== Segment start ==

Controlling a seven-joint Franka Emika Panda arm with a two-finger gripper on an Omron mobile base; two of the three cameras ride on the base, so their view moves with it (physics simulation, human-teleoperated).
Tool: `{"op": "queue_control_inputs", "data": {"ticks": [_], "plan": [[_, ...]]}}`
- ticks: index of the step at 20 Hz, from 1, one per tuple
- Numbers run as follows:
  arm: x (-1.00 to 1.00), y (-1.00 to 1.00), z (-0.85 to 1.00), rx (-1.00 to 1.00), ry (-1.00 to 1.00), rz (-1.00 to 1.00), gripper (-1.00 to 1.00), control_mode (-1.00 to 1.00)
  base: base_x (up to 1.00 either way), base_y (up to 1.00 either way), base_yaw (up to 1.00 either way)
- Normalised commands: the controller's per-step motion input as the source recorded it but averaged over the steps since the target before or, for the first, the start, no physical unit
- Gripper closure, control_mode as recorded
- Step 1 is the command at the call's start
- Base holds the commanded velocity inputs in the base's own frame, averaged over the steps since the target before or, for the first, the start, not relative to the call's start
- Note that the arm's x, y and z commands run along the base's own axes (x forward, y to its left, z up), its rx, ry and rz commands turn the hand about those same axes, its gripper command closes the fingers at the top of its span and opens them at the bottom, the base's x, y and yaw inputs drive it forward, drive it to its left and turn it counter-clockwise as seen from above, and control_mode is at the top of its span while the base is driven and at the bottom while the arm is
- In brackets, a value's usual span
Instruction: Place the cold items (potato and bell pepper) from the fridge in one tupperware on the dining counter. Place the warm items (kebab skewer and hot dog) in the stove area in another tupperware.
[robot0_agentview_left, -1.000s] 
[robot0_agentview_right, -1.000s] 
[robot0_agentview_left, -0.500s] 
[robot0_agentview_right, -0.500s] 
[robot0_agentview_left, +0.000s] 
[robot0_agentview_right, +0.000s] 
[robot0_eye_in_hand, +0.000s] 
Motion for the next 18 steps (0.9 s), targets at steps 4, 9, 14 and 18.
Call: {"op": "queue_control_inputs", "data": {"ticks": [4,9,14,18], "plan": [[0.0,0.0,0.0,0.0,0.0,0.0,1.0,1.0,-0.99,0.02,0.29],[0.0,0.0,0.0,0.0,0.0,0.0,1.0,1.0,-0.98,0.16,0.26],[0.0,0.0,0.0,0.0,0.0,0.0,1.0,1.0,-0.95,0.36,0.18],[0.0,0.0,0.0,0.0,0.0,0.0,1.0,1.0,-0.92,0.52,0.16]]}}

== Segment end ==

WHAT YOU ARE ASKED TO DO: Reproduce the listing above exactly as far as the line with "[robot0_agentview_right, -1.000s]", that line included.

SOLUTION FOR THIS TASK:
Controlling a seven-joint Franka Emika Panda arm with a two-finger gripper on an Omron mobile base; two of the three cameras ride on the base, so their view moves with it (physics simulation, human-teleoperated).
Tool: `{"op": "queue_control_inputs", "data": {"ticks": [_], "plan": [[_, ...]]}}`
- ticks: index of the step at 20 Hz, from 1, one per tuple
- Numbers run as follows:
  arm: x (-1.00 to 1.00), y (-1.00 to 1.00), z (-0.85 to 1.00), rx (-1.00 to 1.00), ry (-1.00 to 1.00), rz (-1.00 to 1.00), gripper (-1.00 to 1.00), control_mode (-1.00 to 1.00)
  base: base_x (up to 1.00 either way), base_y (up to 1.00 either way), base_yaw (up to 1.00 either way)
- Normalised commands: the controller's per-step motion input as the source recorded it but averaged over the steps since the target before or, for the first, the start, no physical unit
- Gripper closure, control_mode as recorded
- Step 1 is the command at the call's start
- Base holds the commanded velocity inputs in the base's own frame, averaged over the steps since the target before or, for the first, the start, not relative to the call's start
- Note that the arm's x, y and z commands run along the base's own axes (x forward, y to its left, z up), its rx, ry and rz commands turn the hand about those same axes, its gripper command closes the fingers at the top of its span and opens them at the bottom, the base's x, y and yaw inputs drive it forward, drive it to its left and turn it counter-clockwise as seen from above, and control_mode is at the top of its span while the base is driven and at the bottom while the arm is
- In brackets, a value's usual span
Instruction: Place the cold items (potato and bell pepper) from the fridge in one tupperware on the dining counter. Place the warm items (kebab skewer and hot dog) in the stove area in another tupperware.
[robot0_agentview_left, -1.000s] 
[robot0_agentview_right, -1.000s] 

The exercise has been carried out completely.